The short term solution to this problem was to remove the man page information and all references to the command line module reponsible for this issue. The installer already has an alternative method to remove a subsystem from the security domain list. We now assume the alternate method and don't even try to find the token at this point. A user at the command line of the pki command will no longer be able to attempt this as well. Tested this to verify that the man page for the "securtydomain" command no longer mentions or documents the "get-install-token" variant. Tested to verify that this command can't be manually called from the command line using "pki". This attempt results in an "unknown module". Tested by installing and uninstalling a subsytem. The security domain was kept up to date as expected for each install over remove attempted.

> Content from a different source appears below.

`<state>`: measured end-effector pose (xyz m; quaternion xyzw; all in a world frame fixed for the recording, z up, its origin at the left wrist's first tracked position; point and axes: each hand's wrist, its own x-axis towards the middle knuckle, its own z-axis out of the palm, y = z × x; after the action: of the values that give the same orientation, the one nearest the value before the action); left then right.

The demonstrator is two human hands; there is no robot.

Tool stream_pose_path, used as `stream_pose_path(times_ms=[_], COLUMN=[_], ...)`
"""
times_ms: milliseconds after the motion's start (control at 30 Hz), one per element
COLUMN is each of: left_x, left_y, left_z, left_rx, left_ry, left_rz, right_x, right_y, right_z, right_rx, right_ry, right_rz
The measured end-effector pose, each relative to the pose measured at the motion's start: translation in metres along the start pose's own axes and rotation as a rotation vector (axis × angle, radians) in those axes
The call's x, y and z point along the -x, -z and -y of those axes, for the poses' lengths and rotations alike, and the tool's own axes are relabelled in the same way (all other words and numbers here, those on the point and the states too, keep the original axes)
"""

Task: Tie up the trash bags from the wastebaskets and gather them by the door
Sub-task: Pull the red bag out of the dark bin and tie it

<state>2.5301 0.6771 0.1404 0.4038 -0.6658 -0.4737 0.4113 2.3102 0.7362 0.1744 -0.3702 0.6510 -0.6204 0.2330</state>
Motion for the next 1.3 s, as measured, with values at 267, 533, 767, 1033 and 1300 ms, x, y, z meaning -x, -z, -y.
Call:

author: Jack Magne <jmagne@localhost.localdomain> 2015-05-06 16:49:59 -0700
committer: Jack Magne <jmagne@localhost.localdomain> 2015-05-07 15:46:21 -0700
commit: 73fb345e06b70d23a852743e4dc81ef6063e738a (patch)
tree: 520bab7b169746ceecda50e47540193b9f041746 /base/server/python/pki/server
parent: 141fc3c9fdfd87b9726a87493331ad6585488461 (diff)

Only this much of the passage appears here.